Jaa


Work with Python and R modules

This article describes how you can use relative paths to import custom Python and R modules stored in workspace files alongside your Databricks notebooks. Workspace files can facilitate tighter development lifecycles, allowing you to modularize your code, convert %run commands to import statements, and refactor Python wheel files to co-versioned modules. You can also use the built-in Databricks web terminal to test your code.

Note

In Databricks Runtime 14.0 and above, the the default current working directory (CWD) for code executed locally is the directory containing the notebook or script being run. This is a change in behavior from Databricks Runtime 13.3 LTS and below. See What is the default current working directory?.

Import Python and R modules

Important

In Databricks Runtime 13.3 LTS and above, directories added to the Python sys.path, or directories that are structured as Python packages, are automatically distributed to all executors in the cluster.

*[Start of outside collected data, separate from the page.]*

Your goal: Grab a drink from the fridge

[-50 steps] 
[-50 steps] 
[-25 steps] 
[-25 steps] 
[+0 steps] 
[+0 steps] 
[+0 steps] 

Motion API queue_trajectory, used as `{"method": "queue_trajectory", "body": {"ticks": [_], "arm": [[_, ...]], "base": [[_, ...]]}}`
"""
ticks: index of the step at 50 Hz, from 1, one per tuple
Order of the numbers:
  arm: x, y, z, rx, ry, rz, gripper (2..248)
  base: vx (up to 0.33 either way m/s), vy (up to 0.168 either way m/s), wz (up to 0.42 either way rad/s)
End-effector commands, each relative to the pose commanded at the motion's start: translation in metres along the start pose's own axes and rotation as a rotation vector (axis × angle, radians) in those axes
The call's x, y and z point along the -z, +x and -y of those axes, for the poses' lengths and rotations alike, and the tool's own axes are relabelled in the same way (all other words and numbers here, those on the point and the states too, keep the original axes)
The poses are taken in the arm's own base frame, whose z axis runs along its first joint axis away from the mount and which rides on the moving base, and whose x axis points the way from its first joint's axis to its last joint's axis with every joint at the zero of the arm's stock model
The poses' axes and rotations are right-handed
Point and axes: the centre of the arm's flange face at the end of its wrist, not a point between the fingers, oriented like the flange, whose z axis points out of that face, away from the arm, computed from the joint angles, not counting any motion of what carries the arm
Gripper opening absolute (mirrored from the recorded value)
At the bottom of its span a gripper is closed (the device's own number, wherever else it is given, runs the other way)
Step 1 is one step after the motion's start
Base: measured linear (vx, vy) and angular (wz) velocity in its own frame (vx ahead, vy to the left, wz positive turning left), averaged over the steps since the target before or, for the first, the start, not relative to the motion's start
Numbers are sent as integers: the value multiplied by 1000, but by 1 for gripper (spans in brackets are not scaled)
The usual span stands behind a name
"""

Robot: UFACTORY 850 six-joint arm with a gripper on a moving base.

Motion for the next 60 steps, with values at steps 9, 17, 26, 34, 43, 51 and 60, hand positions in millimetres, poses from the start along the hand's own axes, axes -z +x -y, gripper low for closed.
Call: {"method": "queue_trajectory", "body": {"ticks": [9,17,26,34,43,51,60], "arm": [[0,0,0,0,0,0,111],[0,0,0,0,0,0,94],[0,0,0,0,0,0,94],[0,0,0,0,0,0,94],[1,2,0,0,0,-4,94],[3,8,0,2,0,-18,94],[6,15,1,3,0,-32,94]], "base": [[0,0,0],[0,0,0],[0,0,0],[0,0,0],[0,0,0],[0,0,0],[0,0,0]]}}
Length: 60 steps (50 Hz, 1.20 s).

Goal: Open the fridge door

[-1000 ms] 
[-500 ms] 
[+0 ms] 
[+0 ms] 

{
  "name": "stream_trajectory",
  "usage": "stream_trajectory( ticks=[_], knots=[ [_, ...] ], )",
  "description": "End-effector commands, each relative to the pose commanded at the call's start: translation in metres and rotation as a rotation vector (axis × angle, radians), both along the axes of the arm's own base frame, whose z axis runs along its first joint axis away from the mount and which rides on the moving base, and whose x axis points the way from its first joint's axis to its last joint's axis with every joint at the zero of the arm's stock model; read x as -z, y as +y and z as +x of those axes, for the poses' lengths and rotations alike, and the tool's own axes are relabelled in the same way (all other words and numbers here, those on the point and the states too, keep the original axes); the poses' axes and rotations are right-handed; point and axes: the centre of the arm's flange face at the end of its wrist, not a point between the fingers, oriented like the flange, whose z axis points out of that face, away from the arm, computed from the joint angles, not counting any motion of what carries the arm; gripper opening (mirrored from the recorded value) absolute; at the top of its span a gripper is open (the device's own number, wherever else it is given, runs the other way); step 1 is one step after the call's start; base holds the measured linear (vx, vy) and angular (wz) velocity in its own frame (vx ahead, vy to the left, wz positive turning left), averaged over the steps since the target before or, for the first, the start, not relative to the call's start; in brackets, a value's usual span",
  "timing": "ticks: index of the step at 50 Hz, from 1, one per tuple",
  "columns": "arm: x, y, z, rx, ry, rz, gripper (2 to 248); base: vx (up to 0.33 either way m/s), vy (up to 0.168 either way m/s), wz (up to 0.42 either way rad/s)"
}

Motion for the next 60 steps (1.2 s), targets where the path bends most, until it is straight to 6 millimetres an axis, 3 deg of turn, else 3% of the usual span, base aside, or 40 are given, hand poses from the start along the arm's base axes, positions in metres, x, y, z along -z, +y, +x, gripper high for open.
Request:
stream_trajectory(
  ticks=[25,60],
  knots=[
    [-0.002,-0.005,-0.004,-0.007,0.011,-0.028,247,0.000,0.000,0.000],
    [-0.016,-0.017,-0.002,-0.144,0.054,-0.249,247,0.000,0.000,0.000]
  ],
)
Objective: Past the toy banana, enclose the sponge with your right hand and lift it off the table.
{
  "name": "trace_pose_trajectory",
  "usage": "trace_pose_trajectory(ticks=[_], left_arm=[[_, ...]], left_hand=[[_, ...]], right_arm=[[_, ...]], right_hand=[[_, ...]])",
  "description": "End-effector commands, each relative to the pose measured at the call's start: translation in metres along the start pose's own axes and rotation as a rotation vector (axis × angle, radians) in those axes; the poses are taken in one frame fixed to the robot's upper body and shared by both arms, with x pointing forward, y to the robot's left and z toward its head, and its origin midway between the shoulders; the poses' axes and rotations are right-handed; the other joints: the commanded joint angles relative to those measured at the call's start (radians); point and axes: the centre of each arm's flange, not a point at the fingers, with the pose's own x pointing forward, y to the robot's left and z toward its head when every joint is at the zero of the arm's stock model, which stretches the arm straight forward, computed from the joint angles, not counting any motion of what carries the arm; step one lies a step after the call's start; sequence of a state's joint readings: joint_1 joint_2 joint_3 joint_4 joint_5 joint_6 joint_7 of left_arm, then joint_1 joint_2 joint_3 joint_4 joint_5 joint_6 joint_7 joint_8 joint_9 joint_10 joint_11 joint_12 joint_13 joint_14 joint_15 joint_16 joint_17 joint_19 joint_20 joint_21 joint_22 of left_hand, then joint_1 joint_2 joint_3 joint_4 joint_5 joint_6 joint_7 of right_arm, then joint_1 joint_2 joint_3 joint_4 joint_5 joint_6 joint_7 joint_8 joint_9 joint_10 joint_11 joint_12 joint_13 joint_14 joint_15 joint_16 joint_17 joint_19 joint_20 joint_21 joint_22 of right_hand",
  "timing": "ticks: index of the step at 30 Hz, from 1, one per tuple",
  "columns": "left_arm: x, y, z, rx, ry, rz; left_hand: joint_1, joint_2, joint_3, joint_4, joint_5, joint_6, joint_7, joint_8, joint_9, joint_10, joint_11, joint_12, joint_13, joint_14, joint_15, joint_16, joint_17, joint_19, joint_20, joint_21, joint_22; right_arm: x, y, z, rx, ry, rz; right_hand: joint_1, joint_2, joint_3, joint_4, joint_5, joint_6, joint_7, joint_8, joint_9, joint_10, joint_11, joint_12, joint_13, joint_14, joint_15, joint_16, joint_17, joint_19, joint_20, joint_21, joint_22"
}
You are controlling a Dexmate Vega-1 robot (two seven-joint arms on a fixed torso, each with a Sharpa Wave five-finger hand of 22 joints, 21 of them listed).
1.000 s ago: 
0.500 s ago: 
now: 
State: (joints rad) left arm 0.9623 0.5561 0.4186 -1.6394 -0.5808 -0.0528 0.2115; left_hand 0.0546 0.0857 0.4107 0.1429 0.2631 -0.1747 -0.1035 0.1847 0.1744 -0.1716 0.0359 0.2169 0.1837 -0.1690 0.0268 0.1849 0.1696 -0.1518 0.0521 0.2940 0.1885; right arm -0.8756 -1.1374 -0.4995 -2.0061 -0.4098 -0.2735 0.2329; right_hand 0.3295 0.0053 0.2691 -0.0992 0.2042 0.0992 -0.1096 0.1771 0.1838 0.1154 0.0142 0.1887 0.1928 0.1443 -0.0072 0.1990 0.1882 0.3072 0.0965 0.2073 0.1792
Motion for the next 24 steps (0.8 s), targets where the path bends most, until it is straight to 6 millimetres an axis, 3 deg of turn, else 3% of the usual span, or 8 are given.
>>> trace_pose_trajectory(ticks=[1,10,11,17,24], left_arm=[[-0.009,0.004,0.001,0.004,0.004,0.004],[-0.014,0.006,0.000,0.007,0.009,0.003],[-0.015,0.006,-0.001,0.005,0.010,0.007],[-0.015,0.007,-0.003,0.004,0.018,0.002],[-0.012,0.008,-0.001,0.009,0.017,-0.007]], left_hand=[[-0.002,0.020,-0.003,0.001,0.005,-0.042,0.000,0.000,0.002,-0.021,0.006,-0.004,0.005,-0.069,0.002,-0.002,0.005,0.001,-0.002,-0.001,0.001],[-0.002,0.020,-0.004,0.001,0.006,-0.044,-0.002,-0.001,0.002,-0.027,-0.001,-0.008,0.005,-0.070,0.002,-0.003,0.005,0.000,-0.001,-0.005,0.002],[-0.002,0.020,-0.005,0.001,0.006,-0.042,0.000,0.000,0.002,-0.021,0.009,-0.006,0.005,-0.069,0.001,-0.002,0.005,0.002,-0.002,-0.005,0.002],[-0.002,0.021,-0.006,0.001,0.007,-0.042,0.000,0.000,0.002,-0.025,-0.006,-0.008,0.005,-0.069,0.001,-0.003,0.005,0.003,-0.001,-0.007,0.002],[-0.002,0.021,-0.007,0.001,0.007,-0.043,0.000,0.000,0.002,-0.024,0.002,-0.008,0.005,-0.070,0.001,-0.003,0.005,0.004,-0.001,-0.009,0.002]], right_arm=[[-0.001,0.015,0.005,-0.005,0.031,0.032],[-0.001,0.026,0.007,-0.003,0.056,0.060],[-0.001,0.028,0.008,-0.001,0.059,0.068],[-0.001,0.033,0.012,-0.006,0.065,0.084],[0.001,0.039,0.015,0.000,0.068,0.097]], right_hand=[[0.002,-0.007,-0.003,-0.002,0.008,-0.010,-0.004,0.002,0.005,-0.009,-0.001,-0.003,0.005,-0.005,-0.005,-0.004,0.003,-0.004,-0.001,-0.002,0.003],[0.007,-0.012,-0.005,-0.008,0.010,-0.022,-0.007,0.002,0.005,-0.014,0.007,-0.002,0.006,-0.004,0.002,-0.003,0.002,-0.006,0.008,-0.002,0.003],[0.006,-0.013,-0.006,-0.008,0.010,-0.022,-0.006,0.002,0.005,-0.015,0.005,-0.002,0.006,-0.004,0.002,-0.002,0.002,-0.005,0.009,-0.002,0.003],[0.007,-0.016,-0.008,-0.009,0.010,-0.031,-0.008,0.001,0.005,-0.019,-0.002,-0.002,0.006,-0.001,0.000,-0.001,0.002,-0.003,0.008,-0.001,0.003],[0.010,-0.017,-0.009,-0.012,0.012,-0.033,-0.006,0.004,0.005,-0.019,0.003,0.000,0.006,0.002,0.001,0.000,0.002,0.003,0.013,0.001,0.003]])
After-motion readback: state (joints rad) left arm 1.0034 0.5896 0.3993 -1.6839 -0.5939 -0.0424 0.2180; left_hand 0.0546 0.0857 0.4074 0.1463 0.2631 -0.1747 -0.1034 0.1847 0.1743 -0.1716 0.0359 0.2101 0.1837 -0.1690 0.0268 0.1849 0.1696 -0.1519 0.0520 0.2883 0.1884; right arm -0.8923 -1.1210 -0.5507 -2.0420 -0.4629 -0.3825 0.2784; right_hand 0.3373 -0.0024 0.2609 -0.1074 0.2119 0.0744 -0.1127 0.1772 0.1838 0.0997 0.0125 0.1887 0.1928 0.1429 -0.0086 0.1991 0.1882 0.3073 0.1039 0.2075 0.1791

In Databricks Runtime 12.2 LTS and below, libraries added to the sys.path must be explicitly installed on executors.

In Databricks Runtime 11.3 LTS and above, the current working directory of your notebook is automatically added to the Python path. If you’re using Git folders, the root repo directory is added.

To import modules from another directory, you must add the directory containing the module to sys.path. You can specify directories using a relative path, as in the following example:

import sys
import os
sys.path.append(os.path.abspath('..'))

You import functions from a module stored in workspace files just as you would from a module saved as a cluster library or notebook-scoped library:

Python

from sample import power
power.powerOfTwo(3)

R

source("sample.R")
power.powerOfTwo(3)

Important

When you use an import statement and multiple libraries of the same name exist, Databricks uses precedence rules to determine which library to load. See Python library precedence.

Autoreload for Python modules

If you are editing multiple files while developing Python code, you can enable the autoreload extension to reload any imported modules automatically so that command runs pick up those edits. Use the following commands in any notebook cell or Python file to enable the autoreload extension:

%load_ext autoreload
%autoreload 2

The autoreload extension works only in the Spark driver process and does not reload code into Spark executor processes. Because it works only on the Spark driver node and not nodes running the Spark executor, you should not use autoreload when developing modules that run on worker nodes (for example, UDFs).

In Databricks Runtime 16.0 and above, the autoreload extension in Databricks adds the following features:

  • Support for targeted reloading of modules for modifications internal to functions. Reloading just the changed portion of a module whenever possible ensures that there is only one externally visible instance of each object, which is safer and more reliable.
  • When you import a Python module from a workspace file, Databricks automatically suggests using autoreload if the module has changed since its last import.

To learn more about the autoreload extension, see the IPython autoreload documentation.

Refactor code

A best practice for code development is to modularize code so it can be easily reused. You can create custom Python files with workspace files and make the code in those files available to a notebook using the import statement.

To refactor notebook code into reusable files:

  1. Create a new source code file for your code.
  2. Add Python import statements to the notebook to make the code in your new file available to the notebook.

Migrate from %run commands

If you are using %run commands to make Python or R functions defined in a notebook available to another notebook, or are installing custom .whl files on a cluster, consider including those custom modules as workspace files. This way, you can keep your notebooks and other code modules in sync, ensuring that your notebook always uses the correct version.

%run commands let you include one notebook in another and are often used to make supporting Python or R code available to a notebook. In this example, a notebook named power.py includes the code below.

# This code is in a notebook named "power.py".
def n_to_mth(n,m):
  print(n, "to the", m, "th power is", n**m)

You can then make functions defined in power.py available to a different notebook with a %run command:

# This notebook uses a %run command to access the code in "power.py".
%run ./power
n_to_mth(3, 4)

Using workspace files, you can directly import the module that contains the Python code and run the function.

from power import n_to_mth
n_to_mth(3, 4)

Refactor Python .whl files to relative libraries

You can install custom .whl files onto a cluster and then import them into a notebook attached to that cluster. However, this process might be cumbersome and error-prone for frequently updated code. Workspace files let you keep these Python files in the same directory as the notebooks that use the code, ensuring that your notebook always uses the correct version.

For more information about packaging Python projects, see this tutorial.

Use Azure Databricks web terminal for testing

You can use the Azure Databricks web terminal to test modifications to your Python or R code without using a notebook to import and run the file.

  1. Open web terminal.
  2. Change to the directory: cd /Workspace/Users/<path-to-directory>/.
  3. Run the Python or R file: python file_name.py or Rscript file_name.r.